So this is the bug, isn't it? Can the calibrate_delay stuff be moved
until _after_ the bit has been set in smp_commenced_mask??

>
>
> > In this case I'd say "all interrupts". The secondary really
> > should be 100% dormant until all CPU_UP_PREPARE callouts have
> > been run and have returned NOTIFY_OK.
> >
> > At least, that's how I'd have designed it.
>
> Well that makes sense to me. Apart from when I started doing it,
> it seems that in smp_callin we do calibrate_delay, which looks
> like it needs interrupts enabled (I could be wrong). I suppose
> I could just disable them at the end of smp_callin again, but
> it's all rather ugly. Maybe after we do disable_APIC_timer in
> smp_callin.

Maybe you could copy the boot cpu's calibrate_delay result
over to all cpu_possible secondaries, then redo the calibration
for real once the secondary is actually legally up and running.

2002-11-06 23:25:45

by Martin J. Bligh

[permalink] [raw]
Subject: Re: Strange panic as soon as timer interrupts are enabled (recent 2.5)

>> BOOT CPU:
>> ...
>
> Nice!

Thanks. Of course it leaves out various bits, I just put in what I
thought was interesting. But otherwise you can't see anything easily
anyway.

> So this is the bug, isn't it? Can the calibrate_delay stuff be moved
> until _after_ the bit has been set in smp_commenced_mask??

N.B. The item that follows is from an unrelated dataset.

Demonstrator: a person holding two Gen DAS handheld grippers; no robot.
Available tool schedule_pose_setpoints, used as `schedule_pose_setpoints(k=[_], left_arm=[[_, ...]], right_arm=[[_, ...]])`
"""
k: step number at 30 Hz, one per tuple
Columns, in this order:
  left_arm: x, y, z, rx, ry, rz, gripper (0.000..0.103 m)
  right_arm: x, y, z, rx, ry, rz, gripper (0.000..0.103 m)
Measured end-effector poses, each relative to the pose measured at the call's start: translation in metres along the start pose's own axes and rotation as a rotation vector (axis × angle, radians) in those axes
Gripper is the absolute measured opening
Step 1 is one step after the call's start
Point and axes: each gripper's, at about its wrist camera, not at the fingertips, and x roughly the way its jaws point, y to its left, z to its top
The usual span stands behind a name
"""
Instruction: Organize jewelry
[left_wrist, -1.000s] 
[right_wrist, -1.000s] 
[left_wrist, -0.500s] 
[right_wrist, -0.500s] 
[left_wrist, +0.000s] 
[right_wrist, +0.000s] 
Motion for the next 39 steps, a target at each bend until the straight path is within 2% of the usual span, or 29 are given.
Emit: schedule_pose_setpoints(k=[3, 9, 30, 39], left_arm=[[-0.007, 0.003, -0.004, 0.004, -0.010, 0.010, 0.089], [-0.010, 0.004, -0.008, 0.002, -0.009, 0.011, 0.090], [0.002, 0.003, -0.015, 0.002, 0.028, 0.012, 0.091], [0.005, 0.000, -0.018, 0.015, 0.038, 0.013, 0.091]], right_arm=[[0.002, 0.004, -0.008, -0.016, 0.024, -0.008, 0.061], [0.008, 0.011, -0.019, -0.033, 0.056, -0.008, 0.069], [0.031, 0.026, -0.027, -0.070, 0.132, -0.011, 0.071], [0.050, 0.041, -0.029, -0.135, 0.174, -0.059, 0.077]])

Mmmm .... not sure ... that'll need some more thought.
For now I did:

---------------------

BOOT CPU:

init
smp_prepare_cpus
smp_boot_cpus
setup_local_APIC
foreach cpu
do_boot_cpu
wakeup_secondary_via_(NMI|INIT)
{set bit in cpu_callout_map}
{spin on cpu_callin_map}
setup_IO_APIC
synchronize_tsc_bp
smp_init
foreach cpu
cpu_up
notifier_call_chain(CPU_UP_PREPARE)
__cpu_up
{set bit in smp_commenced_mask}
{spin on cpu_online_map}
+ local_irq_enable
notifier_call_chain(CPU_ONLINE)
smp_cpus_done
smp_commence

------------------------

SECONDARY CPU:

start_secondary
cpu_init
smp_callin
{spin on cpu_callout_map}
setup_local_APIC
local_irq_enable
calibrate_delay
disable_APIC_timer
+ local_irq_disable
{set our bit in cpu_callin_map}
synchronise_tsc_api
{spin on smp_commenced_mask}
enable_APIC_timer
{set our bit in cpu_online_map}
idle

Which seems to work, and is similar to what James did, I think.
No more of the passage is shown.